Taking the line that contains "Ground printed instruction" as the first, copy each line exactly up to and including the last line below.

::::::::

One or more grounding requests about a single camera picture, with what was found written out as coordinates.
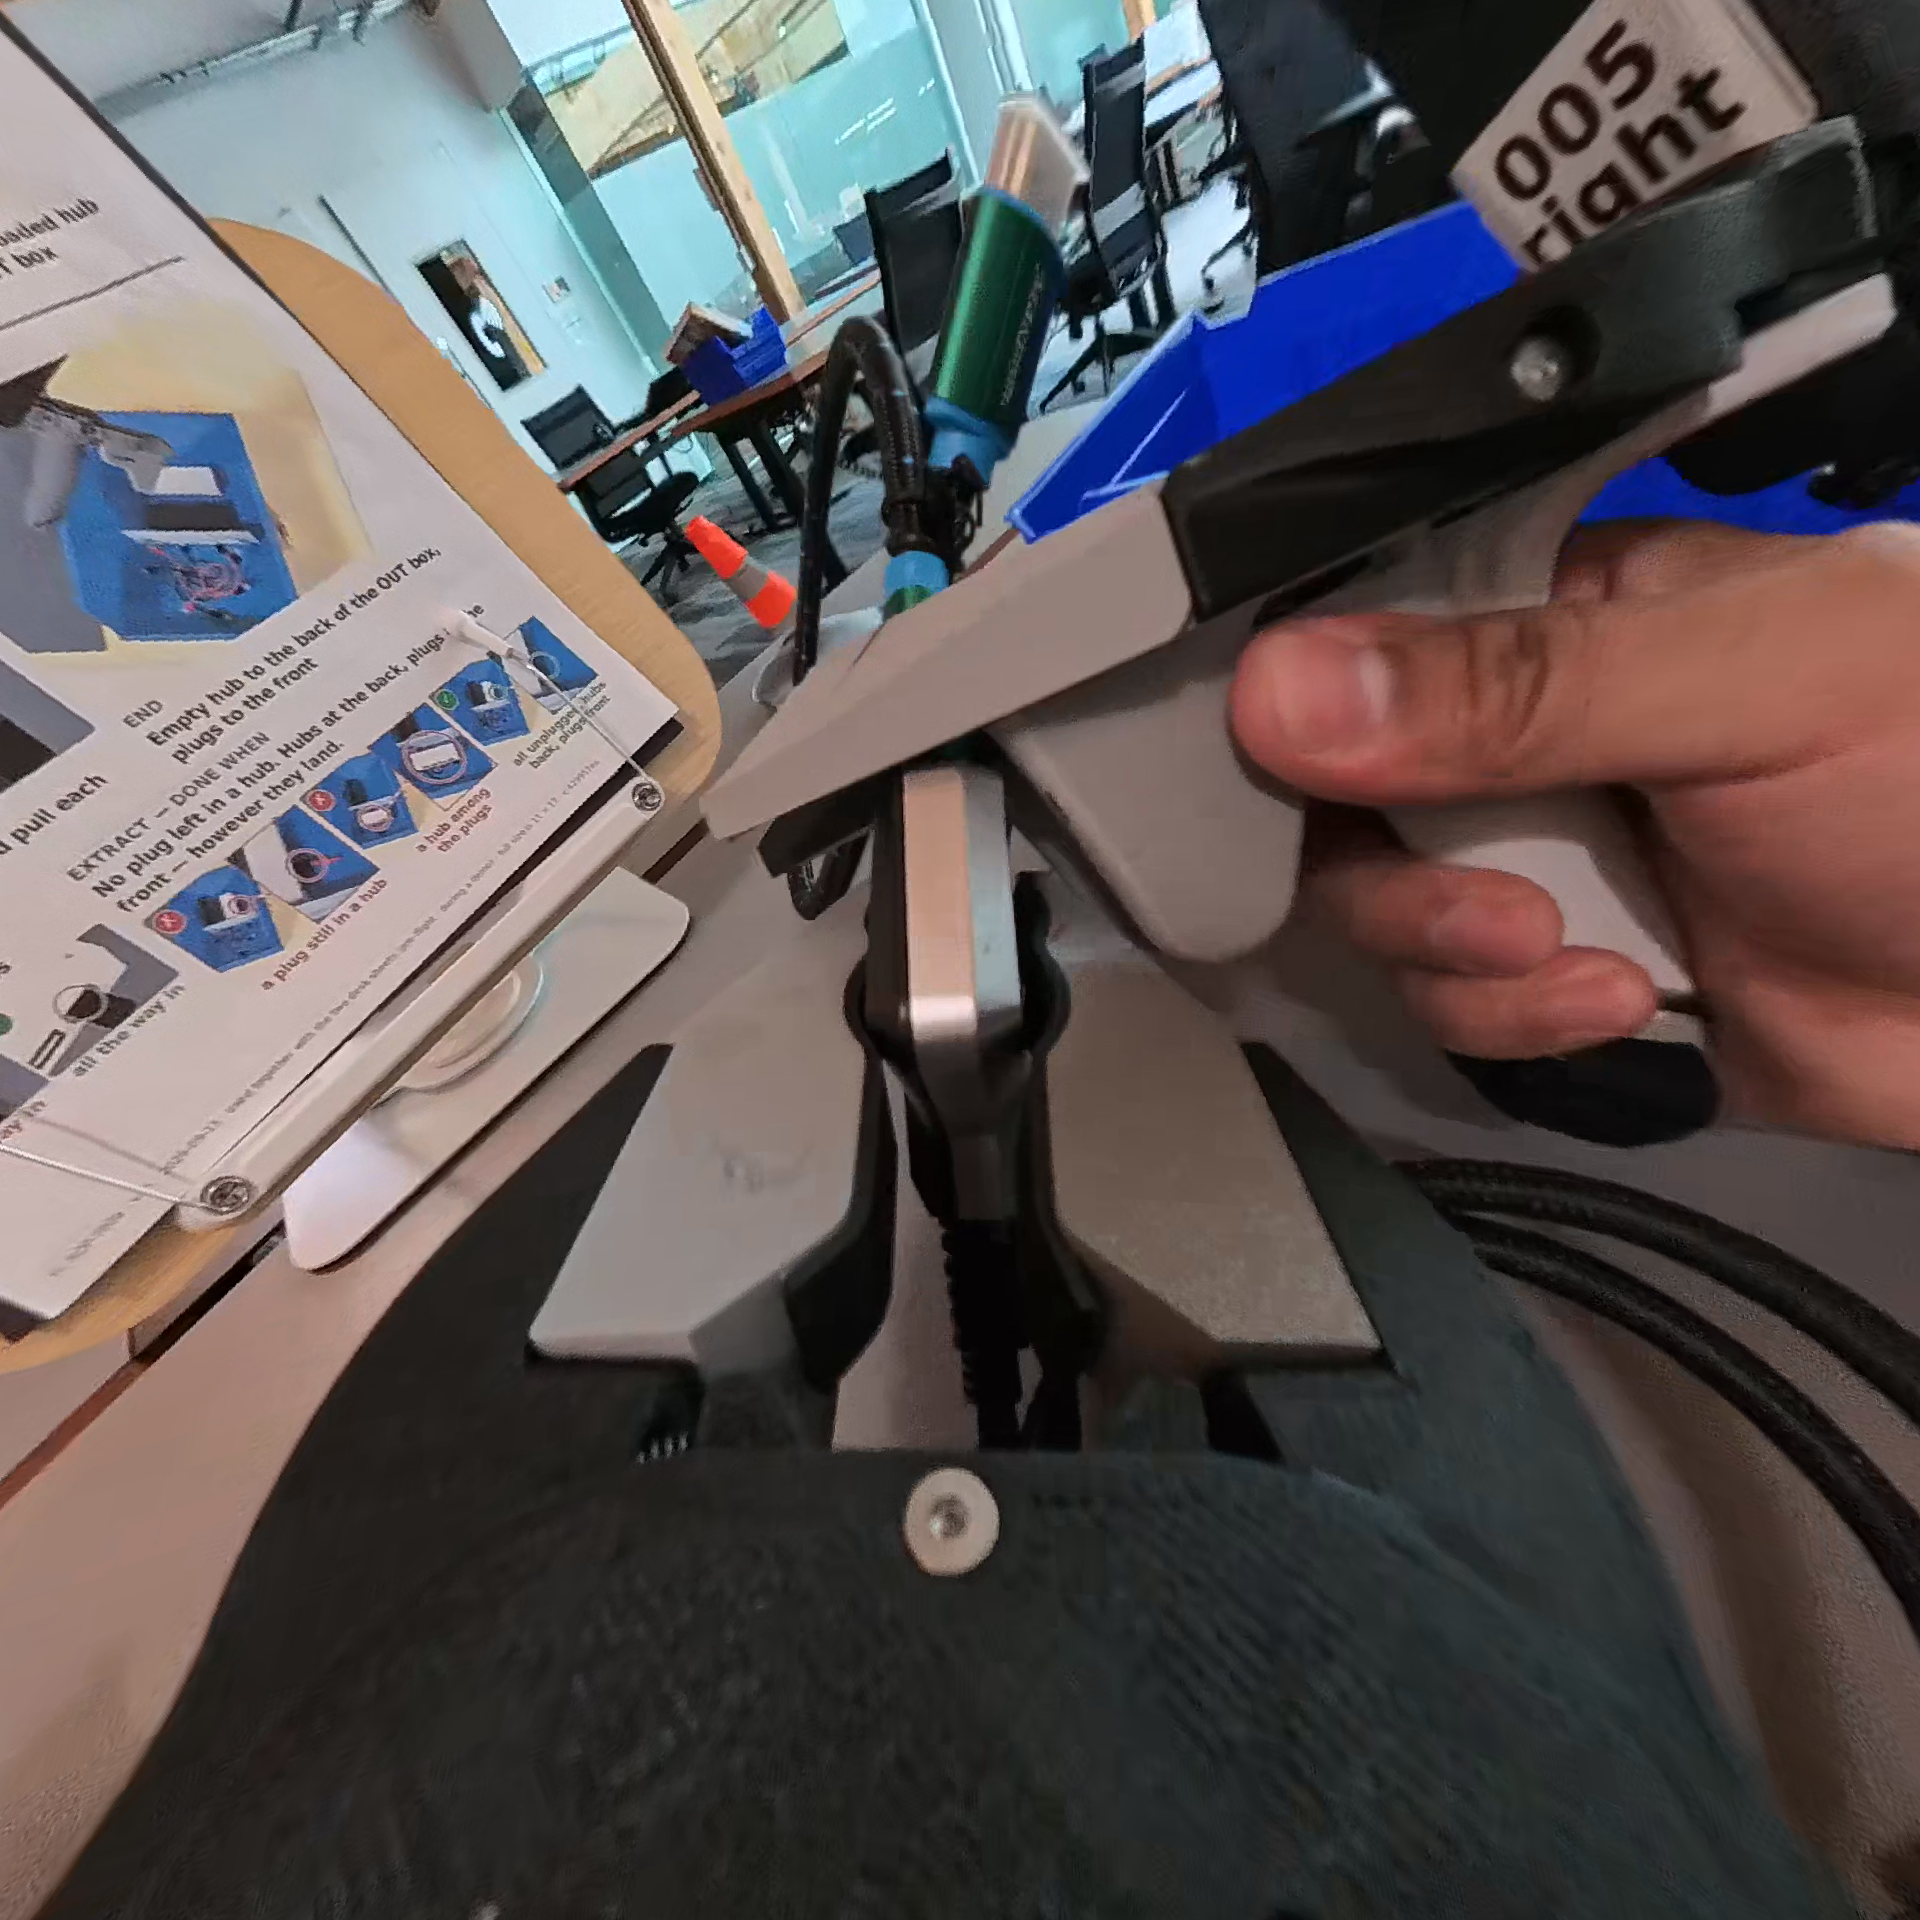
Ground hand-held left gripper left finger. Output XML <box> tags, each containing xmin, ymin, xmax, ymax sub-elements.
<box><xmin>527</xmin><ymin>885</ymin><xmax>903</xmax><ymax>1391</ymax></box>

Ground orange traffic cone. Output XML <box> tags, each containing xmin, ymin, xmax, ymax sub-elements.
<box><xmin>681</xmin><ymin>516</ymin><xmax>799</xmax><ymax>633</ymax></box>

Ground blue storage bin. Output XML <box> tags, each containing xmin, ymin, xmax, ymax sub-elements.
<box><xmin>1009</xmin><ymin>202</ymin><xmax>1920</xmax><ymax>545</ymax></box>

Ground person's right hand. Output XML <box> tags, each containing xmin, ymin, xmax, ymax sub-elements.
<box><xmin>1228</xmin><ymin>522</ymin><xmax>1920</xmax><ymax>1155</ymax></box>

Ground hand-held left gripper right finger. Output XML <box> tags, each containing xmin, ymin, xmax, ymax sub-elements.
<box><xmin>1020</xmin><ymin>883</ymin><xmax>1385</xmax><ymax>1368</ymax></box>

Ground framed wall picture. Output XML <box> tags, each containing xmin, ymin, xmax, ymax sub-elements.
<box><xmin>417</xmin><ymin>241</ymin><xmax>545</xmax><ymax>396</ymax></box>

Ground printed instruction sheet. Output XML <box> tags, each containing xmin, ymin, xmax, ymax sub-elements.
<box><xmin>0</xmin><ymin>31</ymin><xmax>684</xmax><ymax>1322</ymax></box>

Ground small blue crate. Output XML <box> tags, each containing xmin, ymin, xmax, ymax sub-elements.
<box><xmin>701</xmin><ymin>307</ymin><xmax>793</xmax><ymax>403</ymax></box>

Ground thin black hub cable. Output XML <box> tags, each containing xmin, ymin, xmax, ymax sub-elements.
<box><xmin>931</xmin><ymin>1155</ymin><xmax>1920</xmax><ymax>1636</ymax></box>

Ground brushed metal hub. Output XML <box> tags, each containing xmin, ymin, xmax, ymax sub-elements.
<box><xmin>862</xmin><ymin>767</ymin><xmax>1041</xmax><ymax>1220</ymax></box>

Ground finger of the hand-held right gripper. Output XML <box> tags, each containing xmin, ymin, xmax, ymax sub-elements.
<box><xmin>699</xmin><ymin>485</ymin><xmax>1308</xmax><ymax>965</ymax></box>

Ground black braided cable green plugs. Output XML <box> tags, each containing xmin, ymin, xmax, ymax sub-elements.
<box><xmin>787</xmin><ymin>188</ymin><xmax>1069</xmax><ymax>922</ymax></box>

::::::::

* [Result of the task]:
Ground printed instruction sheet. Output XML <box> tags, each containing xmin, ymin, xmax, ymax sub-elements.
<box><xmin>0</xmin><ymin>31</ymin><xmax>684</xmax><ymax>1322</ymax></box>

Ground small blue crate. Output XML <box> tags, each containing xmin, ymin, xmax, ymax sub-elements.
<box><xmin>701</xmin><ymin>307</ymin><xmax>793</xmax><ymax>403</ymax></box>

Ground thin black hub cable. Output XML <box> tags, each containing xmin, ymin, xmax, ymax sub-elements.
<box><xmin>931</xmin><ymin>1155</ymin><xmax>1920</xmax><ymax>1636</ymax></box>

Ground brushed metal hub. Output XML <box> tags, each containing xmin, ymin, xmax, ymax sub-elements.
<box><xmin>862</xmin><ymin>767</ymin><xmax>1041</xmax><ymax>1220</ymax></box>

Ground finger of the hand-held right gripper. Output XML <box> tags, each containing xmin, ymin, xmax, ymax sub-elements.
<box><xmin>699</xmin><ymin>485</ymin><xmax>1308</xmax><ymax>965</ymax></box>

Ground black braided cable green plugs. Output XML <box> tags, each containing xmin, ymin, xmax, ymax sub-elements.
<box><xmin>787</xmin><ymin>188</ymin><xmax>1069</xmax><ymax>922</ymax></box>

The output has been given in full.